From the data underneath, reproduce exactly the stretch that begins at the line with "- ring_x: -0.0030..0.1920" and ends after the line with "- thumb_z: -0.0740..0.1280".
START Data supplied
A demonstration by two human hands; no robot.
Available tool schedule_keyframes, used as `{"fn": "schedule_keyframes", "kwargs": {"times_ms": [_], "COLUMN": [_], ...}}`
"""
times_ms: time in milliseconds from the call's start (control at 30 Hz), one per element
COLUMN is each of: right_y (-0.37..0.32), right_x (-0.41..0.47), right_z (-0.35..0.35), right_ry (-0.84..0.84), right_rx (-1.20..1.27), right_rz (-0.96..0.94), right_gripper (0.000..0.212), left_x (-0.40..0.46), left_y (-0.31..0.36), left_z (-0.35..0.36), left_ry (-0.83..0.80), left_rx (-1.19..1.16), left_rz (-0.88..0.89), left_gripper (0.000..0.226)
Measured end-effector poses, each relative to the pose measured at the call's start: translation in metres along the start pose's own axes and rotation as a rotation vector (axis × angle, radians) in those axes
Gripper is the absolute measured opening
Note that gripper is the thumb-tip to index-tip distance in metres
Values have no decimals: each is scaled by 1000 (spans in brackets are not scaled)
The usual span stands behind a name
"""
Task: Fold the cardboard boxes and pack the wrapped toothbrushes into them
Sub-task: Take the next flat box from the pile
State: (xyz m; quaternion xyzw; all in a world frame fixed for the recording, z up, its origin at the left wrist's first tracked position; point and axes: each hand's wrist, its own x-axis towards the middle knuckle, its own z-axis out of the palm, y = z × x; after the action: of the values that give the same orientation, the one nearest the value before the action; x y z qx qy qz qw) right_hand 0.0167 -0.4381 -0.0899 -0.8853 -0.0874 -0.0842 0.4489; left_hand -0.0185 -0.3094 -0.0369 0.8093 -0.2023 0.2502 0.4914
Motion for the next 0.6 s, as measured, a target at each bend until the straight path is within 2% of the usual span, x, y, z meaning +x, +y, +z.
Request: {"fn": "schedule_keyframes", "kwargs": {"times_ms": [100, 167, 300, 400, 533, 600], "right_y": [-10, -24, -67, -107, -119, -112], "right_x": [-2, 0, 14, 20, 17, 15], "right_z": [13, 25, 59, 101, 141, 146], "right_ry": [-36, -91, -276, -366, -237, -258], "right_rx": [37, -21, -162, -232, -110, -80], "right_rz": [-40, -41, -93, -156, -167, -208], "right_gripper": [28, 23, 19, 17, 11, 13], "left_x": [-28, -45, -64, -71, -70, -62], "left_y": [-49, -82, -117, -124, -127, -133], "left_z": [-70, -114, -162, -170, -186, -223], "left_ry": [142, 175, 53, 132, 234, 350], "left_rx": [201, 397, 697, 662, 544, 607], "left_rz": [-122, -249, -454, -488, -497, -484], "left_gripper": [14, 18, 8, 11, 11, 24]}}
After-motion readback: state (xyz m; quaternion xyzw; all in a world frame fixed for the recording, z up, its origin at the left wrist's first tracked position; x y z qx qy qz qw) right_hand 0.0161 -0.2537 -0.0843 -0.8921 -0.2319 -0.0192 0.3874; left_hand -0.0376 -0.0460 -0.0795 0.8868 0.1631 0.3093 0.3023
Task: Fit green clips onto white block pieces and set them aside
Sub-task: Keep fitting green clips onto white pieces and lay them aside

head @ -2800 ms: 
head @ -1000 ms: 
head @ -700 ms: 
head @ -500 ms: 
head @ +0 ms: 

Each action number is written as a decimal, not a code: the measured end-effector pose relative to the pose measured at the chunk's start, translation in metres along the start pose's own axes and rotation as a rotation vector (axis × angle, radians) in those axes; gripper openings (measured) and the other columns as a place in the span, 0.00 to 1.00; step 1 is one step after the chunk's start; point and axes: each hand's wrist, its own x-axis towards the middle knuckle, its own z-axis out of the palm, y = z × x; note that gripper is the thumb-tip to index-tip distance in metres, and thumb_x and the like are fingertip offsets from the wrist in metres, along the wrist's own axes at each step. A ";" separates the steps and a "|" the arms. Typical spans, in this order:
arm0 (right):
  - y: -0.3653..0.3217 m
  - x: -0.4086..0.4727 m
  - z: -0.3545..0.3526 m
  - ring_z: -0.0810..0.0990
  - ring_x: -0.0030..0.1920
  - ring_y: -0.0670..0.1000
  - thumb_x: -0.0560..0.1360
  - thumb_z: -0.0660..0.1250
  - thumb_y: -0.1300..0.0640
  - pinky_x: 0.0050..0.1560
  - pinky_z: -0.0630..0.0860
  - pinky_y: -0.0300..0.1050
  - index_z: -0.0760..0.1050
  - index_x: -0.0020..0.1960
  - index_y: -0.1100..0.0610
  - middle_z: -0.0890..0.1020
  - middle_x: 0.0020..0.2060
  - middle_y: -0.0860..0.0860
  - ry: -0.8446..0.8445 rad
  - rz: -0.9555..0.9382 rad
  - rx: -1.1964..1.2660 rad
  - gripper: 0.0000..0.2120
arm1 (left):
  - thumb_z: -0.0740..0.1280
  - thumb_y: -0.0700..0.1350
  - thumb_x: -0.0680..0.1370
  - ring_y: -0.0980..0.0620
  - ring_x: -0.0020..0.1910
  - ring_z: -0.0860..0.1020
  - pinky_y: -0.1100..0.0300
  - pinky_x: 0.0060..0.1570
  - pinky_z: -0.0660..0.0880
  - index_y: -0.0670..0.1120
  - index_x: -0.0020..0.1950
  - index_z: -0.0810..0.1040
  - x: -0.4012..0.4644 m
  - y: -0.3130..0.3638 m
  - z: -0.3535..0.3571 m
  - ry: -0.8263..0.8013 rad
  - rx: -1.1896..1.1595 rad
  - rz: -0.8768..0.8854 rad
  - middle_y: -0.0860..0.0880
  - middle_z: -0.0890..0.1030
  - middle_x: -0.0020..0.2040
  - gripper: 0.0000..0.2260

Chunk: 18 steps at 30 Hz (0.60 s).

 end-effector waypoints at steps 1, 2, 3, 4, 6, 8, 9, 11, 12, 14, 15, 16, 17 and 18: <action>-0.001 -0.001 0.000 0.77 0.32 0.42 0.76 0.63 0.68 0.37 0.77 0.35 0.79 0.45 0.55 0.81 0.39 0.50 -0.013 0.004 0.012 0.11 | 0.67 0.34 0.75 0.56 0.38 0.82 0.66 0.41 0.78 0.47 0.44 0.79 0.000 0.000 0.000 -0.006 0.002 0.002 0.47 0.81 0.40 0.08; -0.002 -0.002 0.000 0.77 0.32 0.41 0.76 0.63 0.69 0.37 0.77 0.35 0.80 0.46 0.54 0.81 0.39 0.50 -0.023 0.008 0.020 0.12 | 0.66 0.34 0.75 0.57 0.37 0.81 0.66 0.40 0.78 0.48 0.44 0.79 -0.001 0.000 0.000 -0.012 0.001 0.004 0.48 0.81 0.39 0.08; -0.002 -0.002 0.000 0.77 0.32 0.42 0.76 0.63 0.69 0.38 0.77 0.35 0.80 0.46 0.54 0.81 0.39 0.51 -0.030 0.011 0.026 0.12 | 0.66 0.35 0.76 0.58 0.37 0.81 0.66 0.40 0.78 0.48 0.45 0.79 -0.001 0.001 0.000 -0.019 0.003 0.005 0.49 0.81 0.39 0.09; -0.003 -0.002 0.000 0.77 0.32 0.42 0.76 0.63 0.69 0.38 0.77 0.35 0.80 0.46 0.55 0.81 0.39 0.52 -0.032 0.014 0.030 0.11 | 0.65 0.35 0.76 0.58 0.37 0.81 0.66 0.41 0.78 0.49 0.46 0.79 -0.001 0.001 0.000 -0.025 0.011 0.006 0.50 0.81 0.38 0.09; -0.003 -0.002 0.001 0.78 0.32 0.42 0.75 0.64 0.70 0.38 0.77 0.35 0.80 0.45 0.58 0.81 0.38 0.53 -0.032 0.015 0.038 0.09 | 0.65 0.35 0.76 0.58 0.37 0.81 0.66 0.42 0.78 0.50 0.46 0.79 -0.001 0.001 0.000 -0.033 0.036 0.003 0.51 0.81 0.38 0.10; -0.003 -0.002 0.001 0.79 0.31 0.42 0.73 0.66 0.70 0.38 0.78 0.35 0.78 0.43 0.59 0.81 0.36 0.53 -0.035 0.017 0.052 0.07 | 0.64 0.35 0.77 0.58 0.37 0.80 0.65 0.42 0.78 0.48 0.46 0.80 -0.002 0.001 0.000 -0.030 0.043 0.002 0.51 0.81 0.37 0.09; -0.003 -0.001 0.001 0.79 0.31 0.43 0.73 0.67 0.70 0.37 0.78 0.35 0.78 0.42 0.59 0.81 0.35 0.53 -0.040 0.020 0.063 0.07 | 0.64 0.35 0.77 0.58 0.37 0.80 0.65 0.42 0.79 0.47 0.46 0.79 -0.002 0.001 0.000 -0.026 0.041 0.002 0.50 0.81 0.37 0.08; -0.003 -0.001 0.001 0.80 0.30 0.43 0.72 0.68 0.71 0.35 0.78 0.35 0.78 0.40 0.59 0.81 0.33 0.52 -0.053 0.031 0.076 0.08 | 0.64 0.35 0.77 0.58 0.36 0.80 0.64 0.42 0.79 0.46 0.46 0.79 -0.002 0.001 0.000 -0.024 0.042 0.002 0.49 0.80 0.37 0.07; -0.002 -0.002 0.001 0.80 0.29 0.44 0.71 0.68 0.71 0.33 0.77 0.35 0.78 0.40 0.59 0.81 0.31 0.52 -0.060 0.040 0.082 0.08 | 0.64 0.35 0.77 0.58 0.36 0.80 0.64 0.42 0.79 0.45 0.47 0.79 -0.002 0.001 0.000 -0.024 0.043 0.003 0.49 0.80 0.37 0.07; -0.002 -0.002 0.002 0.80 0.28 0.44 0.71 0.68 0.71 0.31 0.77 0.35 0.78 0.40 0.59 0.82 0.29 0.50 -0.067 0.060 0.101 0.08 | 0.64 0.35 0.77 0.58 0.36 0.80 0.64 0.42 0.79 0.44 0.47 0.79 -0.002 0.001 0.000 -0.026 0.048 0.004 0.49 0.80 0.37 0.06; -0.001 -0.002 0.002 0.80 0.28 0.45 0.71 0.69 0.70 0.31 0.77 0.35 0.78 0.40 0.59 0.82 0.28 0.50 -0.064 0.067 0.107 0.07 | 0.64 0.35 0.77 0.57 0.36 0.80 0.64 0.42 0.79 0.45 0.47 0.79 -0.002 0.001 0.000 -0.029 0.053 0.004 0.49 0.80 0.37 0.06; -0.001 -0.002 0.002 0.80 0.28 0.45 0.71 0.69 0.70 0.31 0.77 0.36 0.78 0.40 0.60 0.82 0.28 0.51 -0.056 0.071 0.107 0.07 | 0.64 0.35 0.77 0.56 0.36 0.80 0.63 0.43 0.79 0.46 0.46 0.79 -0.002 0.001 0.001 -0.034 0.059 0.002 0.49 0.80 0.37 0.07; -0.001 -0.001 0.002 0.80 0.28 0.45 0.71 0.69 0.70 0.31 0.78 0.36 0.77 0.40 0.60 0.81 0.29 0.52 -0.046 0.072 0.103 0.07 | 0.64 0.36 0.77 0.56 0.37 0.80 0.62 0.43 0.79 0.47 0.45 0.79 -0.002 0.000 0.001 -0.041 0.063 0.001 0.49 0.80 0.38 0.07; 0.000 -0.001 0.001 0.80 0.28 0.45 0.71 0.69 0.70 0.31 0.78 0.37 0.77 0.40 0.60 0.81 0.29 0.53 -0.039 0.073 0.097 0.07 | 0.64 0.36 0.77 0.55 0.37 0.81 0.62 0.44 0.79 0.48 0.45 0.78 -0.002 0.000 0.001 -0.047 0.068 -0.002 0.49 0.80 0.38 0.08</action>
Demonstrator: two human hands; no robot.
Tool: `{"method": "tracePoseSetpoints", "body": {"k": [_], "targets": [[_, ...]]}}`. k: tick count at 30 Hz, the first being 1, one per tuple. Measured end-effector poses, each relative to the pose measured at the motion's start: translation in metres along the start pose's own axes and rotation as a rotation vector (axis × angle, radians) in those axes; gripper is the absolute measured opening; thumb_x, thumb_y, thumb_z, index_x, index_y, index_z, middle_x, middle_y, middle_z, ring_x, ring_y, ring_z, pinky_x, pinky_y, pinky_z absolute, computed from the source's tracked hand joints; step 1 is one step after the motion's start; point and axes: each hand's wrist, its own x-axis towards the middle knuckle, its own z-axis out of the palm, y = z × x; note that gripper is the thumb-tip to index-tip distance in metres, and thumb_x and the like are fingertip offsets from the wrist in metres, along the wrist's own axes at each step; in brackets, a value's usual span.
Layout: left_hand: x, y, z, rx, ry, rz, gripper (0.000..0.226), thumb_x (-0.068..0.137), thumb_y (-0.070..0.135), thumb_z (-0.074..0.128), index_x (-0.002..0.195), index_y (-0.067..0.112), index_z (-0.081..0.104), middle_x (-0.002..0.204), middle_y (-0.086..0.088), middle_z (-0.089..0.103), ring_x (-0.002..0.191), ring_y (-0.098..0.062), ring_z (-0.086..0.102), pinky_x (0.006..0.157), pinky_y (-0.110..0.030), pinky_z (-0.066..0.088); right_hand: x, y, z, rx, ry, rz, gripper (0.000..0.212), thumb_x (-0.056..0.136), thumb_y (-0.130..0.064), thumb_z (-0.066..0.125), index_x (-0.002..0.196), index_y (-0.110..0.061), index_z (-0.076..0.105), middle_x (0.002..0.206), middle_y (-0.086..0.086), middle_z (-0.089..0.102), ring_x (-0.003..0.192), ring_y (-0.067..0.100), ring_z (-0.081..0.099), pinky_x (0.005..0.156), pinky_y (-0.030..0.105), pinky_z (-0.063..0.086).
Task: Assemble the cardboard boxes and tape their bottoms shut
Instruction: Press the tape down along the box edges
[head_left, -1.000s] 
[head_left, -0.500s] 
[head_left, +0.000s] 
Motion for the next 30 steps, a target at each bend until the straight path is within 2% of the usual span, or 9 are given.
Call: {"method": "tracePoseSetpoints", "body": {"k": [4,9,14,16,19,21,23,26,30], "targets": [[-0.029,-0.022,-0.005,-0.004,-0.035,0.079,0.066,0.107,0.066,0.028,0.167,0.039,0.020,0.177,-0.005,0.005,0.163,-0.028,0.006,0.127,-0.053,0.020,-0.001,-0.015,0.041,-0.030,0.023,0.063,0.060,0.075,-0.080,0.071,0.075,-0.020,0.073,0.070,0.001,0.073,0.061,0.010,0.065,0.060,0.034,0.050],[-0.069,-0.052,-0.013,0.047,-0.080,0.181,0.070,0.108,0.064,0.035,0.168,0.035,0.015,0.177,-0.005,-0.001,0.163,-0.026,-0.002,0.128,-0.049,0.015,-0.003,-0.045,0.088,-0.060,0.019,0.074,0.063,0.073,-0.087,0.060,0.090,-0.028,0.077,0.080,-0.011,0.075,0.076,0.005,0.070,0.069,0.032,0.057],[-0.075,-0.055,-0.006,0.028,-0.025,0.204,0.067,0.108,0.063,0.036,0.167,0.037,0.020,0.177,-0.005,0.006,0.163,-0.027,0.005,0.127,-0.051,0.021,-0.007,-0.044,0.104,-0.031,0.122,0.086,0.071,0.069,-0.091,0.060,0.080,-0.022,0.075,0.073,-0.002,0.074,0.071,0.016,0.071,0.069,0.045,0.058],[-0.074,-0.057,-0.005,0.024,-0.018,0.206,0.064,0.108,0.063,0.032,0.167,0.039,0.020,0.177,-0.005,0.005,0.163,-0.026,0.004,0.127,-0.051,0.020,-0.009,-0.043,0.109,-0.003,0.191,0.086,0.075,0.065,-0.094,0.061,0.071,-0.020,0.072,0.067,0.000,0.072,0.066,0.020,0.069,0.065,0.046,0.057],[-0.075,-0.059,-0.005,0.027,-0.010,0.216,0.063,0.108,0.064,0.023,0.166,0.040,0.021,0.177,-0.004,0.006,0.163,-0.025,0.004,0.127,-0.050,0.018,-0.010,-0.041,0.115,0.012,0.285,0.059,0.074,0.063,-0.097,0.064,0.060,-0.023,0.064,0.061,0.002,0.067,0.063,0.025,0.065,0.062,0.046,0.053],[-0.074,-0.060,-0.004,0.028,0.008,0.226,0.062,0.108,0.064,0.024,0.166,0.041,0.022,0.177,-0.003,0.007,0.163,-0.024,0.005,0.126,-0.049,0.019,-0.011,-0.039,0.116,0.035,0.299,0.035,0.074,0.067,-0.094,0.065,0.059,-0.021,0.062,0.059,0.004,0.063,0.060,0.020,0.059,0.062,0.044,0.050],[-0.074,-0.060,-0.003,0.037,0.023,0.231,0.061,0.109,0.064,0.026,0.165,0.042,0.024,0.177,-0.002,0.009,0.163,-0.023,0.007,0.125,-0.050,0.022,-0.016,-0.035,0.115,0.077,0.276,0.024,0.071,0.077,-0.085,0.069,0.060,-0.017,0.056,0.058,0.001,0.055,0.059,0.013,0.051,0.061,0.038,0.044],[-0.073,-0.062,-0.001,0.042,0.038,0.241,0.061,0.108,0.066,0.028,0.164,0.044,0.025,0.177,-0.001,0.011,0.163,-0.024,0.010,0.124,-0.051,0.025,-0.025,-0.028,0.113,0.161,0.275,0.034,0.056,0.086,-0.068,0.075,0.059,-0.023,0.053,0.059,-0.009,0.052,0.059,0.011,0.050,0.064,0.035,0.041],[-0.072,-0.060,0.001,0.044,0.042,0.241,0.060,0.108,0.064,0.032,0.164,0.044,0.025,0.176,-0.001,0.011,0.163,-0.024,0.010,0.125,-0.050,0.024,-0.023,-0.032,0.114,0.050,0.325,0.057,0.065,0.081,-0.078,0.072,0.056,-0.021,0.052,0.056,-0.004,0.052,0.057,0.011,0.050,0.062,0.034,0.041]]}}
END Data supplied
* _Answer for this exercise_
  - ring_x: -0.0030..0.1920
  - ring_y: -0.0670..0.1000
  - thumb_x: -0.0560..0.1360
  - thumb_z: -0.0660..0.1250
  - thumb_y: -0.1300..0.0640
  - pinky_x: 0.0050..0.1560
  - pinky_z: -0.0630..0.0860
  - pinky_y: -0.0300..0.1050
  - index_z: -0.0760..0.1050
  - index_x: -0.0020..0.1960
  - index_y: -0.1100..0.0610
  - middle_z: -0.0890..0.1020
  - middle_x: 0.0020..0.2060
  - middle_y: -0.0860..0.0860
  - ry: -0.8446..0.8445 rad
  - rz: -0.9555..0.9382 rad
  - rx: -1.1964..1.2660 rad
  - gripper: 0.0000..0.2120
arm1 (left):
  - thumb_z: -0.0740..0.1280

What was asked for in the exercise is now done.